Premier Harper abgelöst: Liberale gewinnen Wahl in Kanada
Ottawa (dpa) - Nach fast zehn Jahren im Amt haben die Kanadier ihren konservativen Premierminister Stephen Harper abgewählt - und dafür einem 43-jährigen Newcomer das Vertrauen geschenkt.
Die Liberalen mit ihrem Spitzenkandidaten Justin Trudeau gewannen bei der Parlamentswahl laut Prognosen vom Dienstag rund 40 Prozent der Stimmen und mehr als die Hälfte der 338 Wahlbezirke, so dass sie eine Mehrheitsregierung stellen können. Trudeau wird damit wohl Premierminister - wie es bereits sein Vater Pierre Trudeau mit einer Unterbrechung zwischen 1968 und 1984 war.
„Es ist Zeit für Veränderungen in diesem Land, echte Veränderungen“, sagte Trudeau vor Hunderten Anhängern in der ostkanadischen Metropole Montréal. „Ich werde der Premierminister aller Kanadier sein.“
Trudeau hatte seinen Wählern eine „positive Politik“ versprochen und will sich vor allem auf die Mittelklasse konzentrieren. Reiche sollen unter ihm höhere Steuern zahlen, staatliche Konjunkturspritzen die Wirtschaft ankurbeln. Dafür will Trudeau auch neue Staatsschulden in Kauf nehmen. Außerdem hat er im Wahlkampf versprochen, sich mehr für den Umweltschutz und den Kampf gegen den Klimawandel einzusetzen und sich besser um die Zusammenarbeit mit den Regionalregierungen und den Interessensvertretern der Ureinwohner zu kümmern. In all diesen Punkten vertrat Harper eine nahezu gegenteilige Linie.

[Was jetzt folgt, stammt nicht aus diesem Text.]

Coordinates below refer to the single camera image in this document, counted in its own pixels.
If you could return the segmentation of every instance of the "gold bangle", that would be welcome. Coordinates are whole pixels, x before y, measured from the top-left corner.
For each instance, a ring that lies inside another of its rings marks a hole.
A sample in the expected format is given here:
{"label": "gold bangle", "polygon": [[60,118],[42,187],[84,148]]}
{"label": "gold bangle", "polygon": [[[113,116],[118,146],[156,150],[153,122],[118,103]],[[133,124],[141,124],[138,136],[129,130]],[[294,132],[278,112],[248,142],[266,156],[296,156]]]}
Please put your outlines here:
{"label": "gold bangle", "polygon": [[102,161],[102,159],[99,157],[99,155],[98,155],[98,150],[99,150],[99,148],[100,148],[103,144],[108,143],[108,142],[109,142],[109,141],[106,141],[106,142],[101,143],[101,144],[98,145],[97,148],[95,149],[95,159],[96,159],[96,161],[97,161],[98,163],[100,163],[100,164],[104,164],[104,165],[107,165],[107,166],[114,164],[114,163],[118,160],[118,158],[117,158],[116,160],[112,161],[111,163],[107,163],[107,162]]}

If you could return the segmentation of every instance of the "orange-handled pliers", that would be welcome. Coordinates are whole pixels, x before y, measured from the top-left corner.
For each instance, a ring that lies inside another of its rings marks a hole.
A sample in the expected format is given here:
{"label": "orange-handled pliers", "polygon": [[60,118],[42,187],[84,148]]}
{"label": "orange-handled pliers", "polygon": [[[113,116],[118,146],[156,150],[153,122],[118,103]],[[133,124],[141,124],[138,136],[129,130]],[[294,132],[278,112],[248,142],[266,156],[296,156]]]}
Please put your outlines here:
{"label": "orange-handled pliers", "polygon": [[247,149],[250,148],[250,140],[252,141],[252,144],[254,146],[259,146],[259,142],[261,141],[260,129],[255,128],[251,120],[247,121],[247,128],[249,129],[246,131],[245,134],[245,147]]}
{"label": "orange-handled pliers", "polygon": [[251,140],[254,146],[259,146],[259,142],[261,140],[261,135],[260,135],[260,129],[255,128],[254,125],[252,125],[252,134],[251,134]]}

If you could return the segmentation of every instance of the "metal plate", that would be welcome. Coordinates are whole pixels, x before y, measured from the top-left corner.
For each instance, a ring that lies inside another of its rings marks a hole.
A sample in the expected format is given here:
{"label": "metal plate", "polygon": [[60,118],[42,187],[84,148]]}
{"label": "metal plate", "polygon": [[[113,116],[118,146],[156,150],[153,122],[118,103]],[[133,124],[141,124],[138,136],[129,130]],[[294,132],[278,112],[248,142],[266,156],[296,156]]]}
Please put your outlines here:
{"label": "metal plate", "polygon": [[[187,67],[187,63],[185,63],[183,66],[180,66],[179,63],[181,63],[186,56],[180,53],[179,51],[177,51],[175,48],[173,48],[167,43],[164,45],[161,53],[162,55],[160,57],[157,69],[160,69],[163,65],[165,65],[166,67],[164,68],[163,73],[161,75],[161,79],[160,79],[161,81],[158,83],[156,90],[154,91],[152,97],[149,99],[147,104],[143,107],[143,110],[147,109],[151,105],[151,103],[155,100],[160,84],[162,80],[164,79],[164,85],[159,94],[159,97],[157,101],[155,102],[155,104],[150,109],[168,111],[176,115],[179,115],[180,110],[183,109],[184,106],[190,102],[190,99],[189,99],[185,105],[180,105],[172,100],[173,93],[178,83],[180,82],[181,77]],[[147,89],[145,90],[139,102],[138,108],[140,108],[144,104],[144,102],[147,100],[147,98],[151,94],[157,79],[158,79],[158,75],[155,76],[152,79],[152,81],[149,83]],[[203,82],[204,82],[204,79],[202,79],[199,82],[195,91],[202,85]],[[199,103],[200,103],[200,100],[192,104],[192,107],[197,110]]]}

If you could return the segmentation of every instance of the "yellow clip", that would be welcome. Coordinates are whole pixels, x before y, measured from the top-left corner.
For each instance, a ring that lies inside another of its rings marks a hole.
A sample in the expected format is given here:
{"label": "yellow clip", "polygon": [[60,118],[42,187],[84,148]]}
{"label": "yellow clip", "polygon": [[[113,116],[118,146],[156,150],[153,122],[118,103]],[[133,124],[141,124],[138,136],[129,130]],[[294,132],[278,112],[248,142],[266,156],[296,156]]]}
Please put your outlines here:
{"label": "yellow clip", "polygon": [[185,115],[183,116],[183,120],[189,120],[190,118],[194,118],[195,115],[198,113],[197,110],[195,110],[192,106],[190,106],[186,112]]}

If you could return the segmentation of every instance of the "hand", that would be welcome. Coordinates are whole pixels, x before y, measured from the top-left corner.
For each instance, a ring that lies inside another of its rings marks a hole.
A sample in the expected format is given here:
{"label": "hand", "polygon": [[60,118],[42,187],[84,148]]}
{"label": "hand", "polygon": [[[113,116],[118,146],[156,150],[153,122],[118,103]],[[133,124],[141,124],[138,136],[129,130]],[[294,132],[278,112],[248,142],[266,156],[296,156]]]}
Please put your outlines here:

Der bisherige Premierminister, der Kanada seit 2006 regierte und seitdem zweimal wiedergewählt worden war, erlebte ein Debakel. Seine Konservative Partei bekam den Prognosen zufolge nur rund 32 Prozent der Stimmen und verlor mehr als 60 Parlamentssitze. Bei der vorherigen Wahl 2011 hatte die Partei noch fast 40 Prozent der Stimmen und 166 Sitze geholt, diesmal reichte es nur noch für 99 Sitze.
Die Liberale Partei konnte ihren Stimmanteil dagegen von rund 20 auf 40 Prozent verdoppeln. Hatte sie 2011 nur 34 Sitze gewonnen, waren es diesmal 184. Die Wahlbeteiligung stieg von 61 auf 69 Prozent.